As the newest main cast member of Stranger Things, Maya Hawke showed up in Season 3 and will continue her role as Robin in Season 4. She has a full-length album coming out on June 19, and is working more and more on bigger projects in the film industry. I hopped on a Zoom call to chat with her about TV, music, food, and her life during quarantine. 

Michael: How’s it going?

Maya Hawke: Good, how are you?

I’m doing okay. I’m surviving. Thanks so much for the time. I appreciate it. Let’s jump right in. Did you grow up on sets and being around this entire world?

Not in the way of growing up in a professional way. I didn’t grow up as a red carpet toy. But I definitely grew up in the environment and being backstage at plays and dressing rooms. I had Christmas Eves in dressing rooms, backstage at Lincoln Center, and after-school activities and tutoring sessions in trailers. I definitely had that angle in my growing up and that experience of the industry in that sort of personal human way.

Do you remember your first audition?

Yeah, it was for a Sofia Coppola Little Mermaid, which never happened, but that was my first audition. 

How was that experience?

It was unbelievable. I got the part basically. And there’s all sort of information about it. I loved her movies from Somewhere and Virgin Suicides and Lost in Translation and her films really spoke to me as a young woman. And to be seen by her was really gratifying and gave me the confidence to decide to enter this business.

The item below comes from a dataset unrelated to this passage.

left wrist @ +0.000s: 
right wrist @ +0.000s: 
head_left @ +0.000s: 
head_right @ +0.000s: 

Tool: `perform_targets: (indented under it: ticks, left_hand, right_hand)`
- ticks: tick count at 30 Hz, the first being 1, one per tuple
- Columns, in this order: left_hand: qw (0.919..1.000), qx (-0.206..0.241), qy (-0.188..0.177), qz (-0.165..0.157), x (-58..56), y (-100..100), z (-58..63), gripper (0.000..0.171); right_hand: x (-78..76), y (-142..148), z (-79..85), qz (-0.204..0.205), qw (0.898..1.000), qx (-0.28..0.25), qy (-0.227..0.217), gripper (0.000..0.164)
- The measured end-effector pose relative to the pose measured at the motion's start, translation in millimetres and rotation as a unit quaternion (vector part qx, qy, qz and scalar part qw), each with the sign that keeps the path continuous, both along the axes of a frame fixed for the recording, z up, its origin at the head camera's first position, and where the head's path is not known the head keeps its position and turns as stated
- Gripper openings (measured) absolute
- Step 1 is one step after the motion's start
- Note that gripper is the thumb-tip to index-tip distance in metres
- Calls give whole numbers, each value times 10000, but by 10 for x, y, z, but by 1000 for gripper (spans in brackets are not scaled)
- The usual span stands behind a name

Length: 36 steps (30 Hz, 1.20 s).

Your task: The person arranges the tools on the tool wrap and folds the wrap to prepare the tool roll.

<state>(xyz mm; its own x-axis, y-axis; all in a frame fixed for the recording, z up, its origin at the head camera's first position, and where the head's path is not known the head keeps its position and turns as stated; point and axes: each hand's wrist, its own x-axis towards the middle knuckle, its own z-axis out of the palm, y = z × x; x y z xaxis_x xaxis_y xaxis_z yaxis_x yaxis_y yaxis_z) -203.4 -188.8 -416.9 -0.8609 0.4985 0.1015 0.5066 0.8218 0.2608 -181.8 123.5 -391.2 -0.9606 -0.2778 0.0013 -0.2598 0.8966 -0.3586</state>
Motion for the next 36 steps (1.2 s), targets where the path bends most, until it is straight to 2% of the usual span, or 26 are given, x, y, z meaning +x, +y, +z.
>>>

How did you kind of make the leap to do this full-time, as your career?

Between that experience and just doing school plays in high school, and I felt like, “Wow this was the thing I loved the most in the world. What am I going to do about that? How am I going to turn that into the thing I can do everyday in life?” Between having that experience of love and passion in combination with the positive experience in the industry, which I frankly didn’t know was possible. I was like, “Okay I love the art part and it looks like I can do the audition thing, so let’s try it.”

How did your entire Stranger Things audition process go?

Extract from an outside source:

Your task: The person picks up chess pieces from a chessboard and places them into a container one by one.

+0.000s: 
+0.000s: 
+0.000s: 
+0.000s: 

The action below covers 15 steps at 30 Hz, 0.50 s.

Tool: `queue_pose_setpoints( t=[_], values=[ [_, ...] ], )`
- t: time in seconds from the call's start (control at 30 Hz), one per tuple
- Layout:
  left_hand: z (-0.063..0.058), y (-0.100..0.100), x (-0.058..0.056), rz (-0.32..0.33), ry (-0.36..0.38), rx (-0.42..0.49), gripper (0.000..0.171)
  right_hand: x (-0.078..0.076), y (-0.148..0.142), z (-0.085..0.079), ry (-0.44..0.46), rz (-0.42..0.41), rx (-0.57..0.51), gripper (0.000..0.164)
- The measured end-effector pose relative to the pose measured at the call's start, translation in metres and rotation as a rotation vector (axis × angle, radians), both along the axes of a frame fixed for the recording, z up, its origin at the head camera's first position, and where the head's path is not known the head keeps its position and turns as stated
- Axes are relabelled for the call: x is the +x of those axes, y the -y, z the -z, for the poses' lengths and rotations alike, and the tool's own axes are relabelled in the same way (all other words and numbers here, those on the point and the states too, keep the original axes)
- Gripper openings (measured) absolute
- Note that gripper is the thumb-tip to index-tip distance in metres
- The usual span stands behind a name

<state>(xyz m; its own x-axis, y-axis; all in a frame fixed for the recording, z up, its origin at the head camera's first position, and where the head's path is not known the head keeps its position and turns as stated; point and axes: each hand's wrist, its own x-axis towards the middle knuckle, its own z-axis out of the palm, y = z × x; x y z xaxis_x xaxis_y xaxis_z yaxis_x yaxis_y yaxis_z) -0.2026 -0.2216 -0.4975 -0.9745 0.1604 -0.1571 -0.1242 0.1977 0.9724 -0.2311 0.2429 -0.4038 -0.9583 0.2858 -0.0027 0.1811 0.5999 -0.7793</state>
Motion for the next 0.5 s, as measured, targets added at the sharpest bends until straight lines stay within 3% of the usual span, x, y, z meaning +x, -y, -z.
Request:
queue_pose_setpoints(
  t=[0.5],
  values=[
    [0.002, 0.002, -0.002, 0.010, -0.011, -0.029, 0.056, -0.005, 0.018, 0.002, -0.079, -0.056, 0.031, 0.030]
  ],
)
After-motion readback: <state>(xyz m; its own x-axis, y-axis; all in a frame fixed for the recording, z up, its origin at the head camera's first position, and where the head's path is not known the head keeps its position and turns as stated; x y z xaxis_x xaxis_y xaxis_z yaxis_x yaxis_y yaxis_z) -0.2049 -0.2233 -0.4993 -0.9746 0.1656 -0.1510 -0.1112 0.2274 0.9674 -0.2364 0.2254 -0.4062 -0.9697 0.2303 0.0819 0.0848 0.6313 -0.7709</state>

It was pretty seamless and organic. Actually, it was really sort of a wonderful example of what great agents can do. I had a general meeting with Carmen Cuba, who’s the casting director for Stranger Things, and I had another general meeting with Shawn Levy, who’s the director and producer of the show. Those meetings were way before I knew there might be a part in Stranger Things. And then there was a broader call out for a character that would fit my general age, weight, height, or whatever. And then I got to go in and audition for Robin and we had already met and we had a rapport going into that room and that space. I got a call back and did a screen test and Shawn was there! And it was an example of what great agents can do. I’ve been in love with that show and it has style and it has heart. I just gave the audition process my all and I didn’t get to read the whole character description or know what she was going to do. But I felt like I heard her voice in my head, which sometimes happens when you read a character. I don’t know but I feel this person inside of my body. I feel her somewhere.

How was it coming into a show that had already been going incredibly strong with a cast that had already been together? 

Very intimidating. I just was very scared. I loved the show because of the Duffers’ writing, because of the style, because of the characters, because of the acting. It was never the zeitgeisty thing that appealed to me. I found that very intimidating and scary. The way that fans might hate a new character or not want one. All of that stuff was just intimidating and it was scary. It ended up going pretty well, but that aspect was really intimidating.

How does it feel to come in and be older than some of the initial main cast?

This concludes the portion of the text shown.